HOW TO COMPLETE THIS TASK
Output exactly the lines that run from the line with "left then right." to the end of the material, both ends included, and no other lines.

___ STORED DATA

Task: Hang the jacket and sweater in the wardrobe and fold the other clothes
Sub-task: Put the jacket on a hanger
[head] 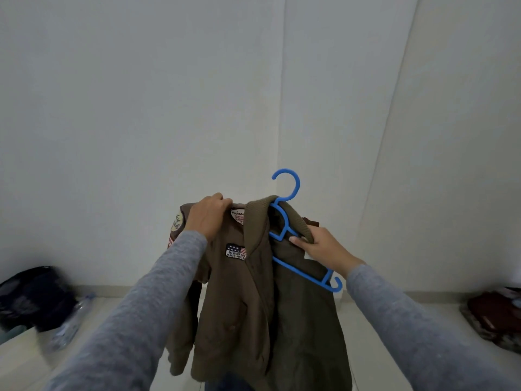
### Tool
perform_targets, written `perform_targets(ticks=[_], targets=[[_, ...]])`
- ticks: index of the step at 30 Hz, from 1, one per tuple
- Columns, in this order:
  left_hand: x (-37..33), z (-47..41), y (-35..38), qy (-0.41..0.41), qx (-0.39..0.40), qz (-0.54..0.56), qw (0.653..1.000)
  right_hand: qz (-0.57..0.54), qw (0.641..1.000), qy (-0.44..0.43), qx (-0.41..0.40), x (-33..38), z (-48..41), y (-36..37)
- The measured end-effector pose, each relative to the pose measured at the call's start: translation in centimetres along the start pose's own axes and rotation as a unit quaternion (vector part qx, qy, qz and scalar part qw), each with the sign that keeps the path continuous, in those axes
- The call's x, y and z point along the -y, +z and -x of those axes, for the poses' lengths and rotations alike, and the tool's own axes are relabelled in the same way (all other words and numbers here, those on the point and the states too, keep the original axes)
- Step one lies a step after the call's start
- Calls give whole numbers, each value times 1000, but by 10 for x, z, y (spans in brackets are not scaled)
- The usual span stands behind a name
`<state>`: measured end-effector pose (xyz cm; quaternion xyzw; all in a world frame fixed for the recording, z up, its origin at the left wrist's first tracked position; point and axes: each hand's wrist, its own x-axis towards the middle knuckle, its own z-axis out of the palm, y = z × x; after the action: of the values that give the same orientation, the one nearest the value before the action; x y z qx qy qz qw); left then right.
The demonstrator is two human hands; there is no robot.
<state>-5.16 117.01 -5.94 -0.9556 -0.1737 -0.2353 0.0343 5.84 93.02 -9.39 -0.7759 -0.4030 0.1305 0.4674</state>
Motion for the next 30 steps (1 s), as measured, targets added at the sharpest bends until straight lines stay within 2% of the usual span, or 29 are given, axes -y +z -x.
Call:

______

YOUR RESPONSE
`<state>`: measured end-effector pose (xyz cm; quaternion xyzw; all in a world frame fixed for the recording, z up, its origin at the left wrist's first tracked position; point and axes: each hand's wrist, its own x-axis towards the middle knuckle, its own z-axis out of the palm, y = z × x; after the action: of the values that give the same orientation, the one nearest the value before the action; x y z qx qy qz qw); left then right.
The demonstrator is two human hands; there is no robot.
<state>-5.16 117.01 -5.94 -0.9556 -0.1737 -0.2353 0.0343 5.84 93.02 -9.39 -0.7759 -0.4030 0.1305 0.4674</state>
Motion for the next 30 steps (1 s), as measured, targets added at the sharpest bends until straight lines stay within 2% of the usual span, or 29 are given, axes -y +z -x.
Call:

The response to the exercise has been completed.